The ball head is easy to use and fairly universal to standard camera mounts. It’s maneuverable and stays where it’s supposed to. Each of the legs is separately adjustable, allowing me to use it in pretty much any kind of terrain and at most practical angles. Generally, I prefer snap locks to twist locks to extend and contract tripod legs — on earlier tripods I had, the twist locks always managed to loosen up exactly as I was about to take a perfect shot, and they were close to impossible to tighten up enough in cold climates or when it was raining. But Manfrotto’s proprietary M-locks do the job and are fast enough to use, even if they aren’t as speedy as snap locks.

I don’t really travel for work anymore — who does right now? — but the Manfrotto carbon fiber Befree tripod is still strapped to my camera backpack, ready to go at a moment’s notice.

Other travel tripods to consider

There are a lot of lightweight tripods out there, and often it just comes down to finding the right one for you and your unique needs. If you’re looking for a travel tripod that packs down really small or don’t mind the extra weight of aluminum, then consider looking at these alternatives.

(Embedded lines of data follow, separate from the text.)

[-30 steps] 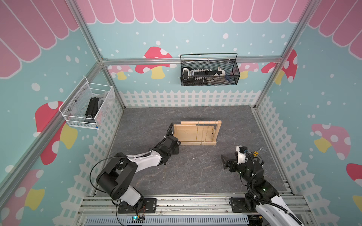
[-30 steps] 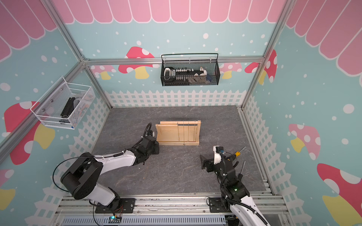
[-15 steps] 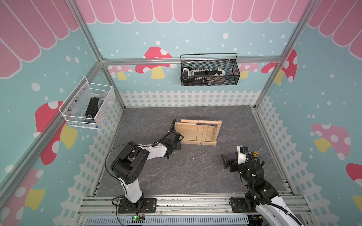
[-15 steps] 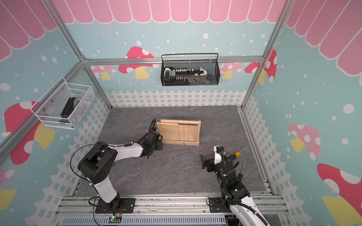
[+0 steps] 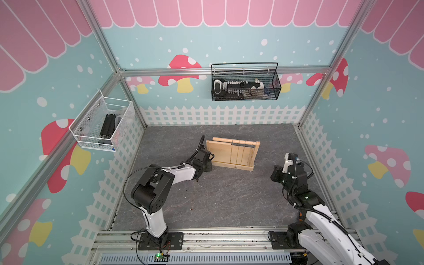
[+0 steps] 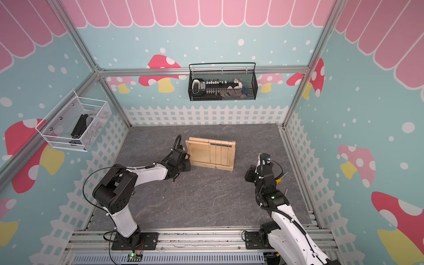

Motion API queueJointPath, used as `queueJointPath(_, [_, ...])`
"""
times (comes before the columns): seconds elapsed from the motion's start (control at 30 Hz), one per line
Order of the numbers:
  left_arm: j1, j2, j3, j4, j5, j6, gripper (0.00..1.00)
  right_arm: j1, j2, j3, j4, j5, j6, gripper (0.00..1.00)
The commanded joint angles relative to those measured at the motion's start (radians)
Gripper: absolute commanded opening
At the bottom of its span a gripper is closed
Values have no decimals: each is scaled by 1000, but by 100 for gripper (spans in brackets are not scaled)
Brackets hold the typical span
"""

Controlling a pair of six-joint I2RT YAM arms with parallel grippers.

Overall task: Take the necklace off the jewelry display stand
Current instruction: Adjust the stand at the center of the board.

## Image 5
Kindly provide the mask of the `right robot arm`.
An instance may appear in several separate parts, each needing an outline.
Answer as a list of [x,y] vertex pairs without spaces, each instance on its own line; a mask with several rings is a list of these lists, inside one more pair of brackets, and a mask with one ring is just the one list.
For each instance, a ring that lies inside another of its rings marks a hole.
[[306,163],[286,153],[283,166],[275,165],[271,180],[282,185],[287,202],[299,211],[299,220],[287,228],[290,247],[302,247],[323,265],[386,265],[361,246],[333,216],[324,200],[308,187],[312,177]]

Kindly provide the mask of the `wooden jewelry display stand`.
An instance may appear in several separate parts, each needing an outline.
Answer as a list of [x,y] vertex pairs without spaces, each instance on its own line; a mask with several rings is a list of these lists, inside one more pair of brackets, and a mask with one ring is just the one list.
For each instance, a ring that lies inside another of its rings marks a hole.
[[214,155],[212,159],[213,166],[245,171],[254,170],[259,146],[259,141],[216,137],[206,141],[206,149]]

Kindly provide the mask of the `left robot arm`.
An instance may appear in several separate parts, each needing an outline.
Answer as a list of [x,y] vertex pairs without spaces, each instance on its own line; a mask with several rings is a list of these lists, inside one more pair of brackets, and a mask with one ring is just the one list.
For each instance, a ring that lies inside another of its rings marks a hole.
[[202,136],[195,153],[177,166],[151,164],[131,173],[130,176],[140,178],[129,197],[125,194],[128,181],[124,182],[124,199],[142,212],[146,224],[146,228],[130,235],[137,251],[155,250],[162,256],[164,251],[182,249],[184,233],[169,232],[162,208],[174,184],[199,181],[204,172],[212,170],[215,155],[206,149],[204,139],[205,136]]

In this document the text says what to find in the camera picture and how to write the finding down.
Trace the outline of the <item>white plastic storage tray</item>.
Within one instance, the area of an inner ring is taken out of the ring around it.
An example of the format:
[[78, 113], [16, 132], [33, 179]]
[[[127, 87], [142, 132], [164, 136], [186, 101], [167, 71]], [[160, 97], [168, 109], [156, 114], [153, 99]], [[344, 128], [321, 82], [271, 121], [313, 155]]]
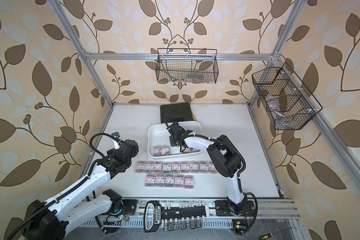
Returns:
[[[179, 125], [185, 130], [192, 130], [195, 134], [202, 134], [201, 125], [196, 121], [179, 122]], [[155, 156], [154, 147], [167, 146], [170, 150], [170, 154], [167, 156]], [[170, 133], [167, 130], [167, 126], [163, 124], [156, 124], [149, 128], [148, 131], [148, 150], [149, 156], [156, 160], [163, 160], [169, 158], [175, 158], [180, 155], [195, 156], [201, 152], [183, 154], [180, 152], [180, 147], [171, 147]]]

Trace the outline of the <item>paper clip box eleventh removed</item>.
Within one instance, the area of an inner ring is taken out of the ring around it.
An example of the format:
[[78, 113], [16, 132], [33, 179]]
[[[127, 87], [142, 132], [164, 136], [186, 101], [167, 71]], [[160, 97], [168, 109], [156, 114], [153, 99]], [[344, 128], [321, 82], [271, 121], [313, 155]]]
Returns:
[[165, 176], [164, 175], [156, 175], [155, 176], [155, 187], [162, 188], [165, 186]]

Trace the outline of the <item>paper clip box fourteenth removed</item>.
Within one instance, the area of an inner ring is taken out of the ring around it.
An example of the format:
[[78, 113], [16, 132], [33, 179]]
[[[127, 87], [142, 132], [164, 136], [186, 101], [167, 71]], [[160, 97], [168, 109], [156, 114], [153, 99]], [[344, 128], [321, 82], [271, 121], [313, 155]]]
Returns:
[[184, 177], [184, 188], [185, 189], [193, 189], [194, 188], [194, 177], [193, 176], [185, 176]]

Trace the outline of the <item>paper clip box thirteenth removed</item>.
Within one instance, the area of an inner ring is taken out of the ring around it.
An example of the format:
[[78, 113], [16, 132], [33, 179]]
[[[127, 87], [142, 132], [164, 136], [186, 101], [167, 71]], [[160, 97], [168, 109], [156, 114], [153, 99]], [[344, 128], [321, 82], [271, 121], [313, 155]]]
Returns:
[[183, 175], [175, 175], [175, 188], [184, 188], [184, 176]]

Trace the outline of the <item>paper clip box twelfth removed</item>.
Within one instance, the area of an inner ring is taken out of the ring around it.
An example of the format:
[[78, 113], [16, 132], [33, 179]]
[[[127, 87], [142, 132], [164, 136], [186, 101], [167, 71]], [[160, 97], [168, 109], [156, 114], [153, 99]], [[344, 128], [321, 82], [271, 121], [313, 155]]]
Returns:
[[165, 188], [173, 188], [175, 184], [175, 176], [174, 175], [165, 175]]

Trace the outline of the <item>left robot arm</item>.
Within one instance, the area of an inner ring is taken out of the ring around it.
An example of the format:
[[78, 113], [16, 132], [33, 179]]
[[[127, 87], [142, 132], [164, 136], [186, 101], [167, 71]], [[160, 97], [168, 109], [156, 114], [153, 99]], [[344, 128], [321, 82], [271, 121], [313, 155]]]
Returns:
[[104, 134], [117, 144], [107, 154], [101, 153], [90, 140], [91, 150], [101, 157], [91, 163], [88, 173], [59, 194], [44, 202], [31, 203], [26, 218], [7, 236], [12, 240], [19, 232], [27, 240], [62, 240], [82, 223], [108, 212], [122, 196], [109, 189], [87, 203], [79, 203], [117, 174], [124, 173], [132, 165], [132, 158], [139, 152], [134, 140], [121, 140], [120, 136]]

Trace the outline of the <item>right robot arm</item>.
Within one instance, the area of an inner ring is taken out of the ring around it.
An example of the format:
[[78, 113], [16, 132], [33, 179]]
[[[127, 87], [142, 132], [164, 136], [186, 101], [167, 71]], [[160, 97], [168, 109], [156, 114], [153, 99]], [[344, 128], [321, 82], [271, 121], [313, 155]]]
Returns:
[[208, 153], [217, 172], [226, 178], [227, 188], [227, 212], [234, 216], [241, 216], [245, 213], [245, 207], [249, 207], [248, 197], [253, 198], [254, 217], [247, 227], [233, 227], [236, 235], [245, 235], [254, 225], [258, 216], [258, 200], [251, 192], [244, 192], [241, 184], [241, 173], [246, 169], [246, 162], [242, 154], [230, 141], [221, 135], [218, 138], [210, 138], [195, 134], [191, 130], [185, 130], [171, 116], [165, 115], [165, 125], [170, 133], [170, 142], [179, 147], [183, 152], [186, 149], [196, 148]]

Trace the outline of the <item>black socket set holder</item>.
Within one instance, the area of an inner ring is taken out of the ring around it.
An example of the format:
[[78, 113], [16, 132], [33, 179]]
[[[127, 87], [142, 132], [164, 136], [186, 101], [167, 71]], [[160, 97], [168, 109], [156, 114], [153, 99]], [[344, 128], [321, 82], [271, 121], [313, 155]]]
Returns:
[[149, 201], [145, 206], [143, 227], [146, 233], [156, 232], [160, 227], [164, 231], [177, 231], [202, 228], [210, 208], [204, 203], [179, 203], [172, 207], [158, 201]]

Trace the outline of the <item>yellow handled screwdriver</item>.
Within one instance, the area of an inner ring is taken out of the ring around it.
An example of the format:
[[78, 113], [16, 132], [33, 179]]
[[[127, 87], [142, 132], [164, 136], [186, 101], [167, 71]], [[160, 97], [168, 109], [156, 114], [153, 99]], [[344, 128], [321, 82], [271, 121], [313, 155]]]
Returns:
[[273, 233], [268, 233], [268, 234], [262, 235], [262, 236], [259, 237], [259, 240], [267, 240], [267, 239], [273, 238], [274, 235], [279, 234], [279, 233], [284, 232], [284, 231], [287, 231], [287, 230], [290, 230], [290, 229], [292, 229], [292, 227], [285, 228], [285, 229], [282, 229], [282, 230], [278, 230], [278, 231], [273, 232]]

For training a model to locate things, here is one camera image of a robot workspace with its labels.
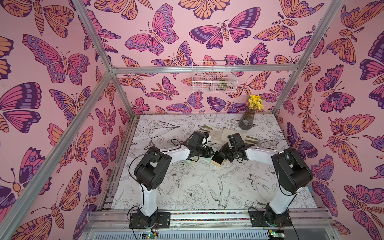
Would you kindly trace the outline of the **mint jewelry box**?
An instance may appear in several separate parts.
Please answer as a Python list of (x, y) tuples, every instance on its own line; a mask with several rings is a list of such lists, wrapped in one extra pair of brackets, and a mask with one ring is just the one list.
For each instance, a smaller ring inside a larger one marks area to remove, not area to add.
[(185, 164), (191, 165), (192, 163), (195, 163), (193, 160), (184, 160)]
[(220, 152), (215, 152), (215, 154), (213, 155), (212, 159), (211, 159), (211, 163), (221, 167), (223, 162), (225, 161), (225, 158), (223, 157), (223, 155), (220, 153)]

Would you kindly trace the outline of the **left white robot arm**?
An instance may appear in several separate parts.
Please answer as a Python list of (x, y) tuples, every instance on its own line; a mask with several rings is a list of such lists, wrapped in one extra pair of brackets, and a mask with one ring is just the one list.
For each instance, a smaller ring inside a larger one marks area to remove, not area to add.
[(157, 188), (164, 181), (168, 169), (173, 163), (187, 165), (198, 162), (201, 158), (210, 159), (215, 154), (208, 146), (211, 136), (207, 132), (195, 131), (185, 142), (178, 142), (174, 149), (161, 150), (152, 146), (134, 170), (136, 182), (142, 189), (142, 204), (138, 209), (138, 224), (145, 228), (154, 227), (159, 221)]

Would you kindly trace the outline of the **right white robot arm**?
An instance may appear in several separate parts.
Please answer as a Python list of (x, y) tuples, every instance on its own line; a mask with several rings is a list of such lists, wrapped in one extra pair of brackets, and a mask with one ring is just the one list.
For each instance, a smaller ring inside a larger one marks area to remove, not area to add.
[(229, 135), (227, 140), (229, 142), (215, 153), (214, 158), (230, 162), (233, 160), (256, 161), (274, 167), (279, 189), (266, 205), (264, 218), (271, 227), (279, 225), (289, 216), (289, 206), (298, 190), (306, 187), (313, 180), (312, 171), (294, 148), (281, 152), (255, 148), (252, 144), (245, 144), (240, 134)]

Peak Design Carbon Fiber Travel Tripod

If you’re looking for something that folds down even smaller, the Peak Design Carbon Fiber Travel Tripod is as light as the Befree and can carry as big a load. It’s pricey, though, and uses an unusual head design that can be confusing. It has an average of 4.8 stars from over 800 reviews at B&H Photo.

Manfrotto Befree GT XPRO Aluminum Travel Tripod with 496 Center Ball Head

The GT XPRO has the many of the benefits of the Befree Advanced Carbon Fiber, such as M-locks, easy-to-use ball head and sleek Manfrotto aesthetic, but it has a higher load capacity (26.5 pounds), extends an additional 5 inches and has independently adjustable legs. It weighs almost 4.5 pounds, though. It has an average rating of 4.8 stars from 35 reviews on Amazon.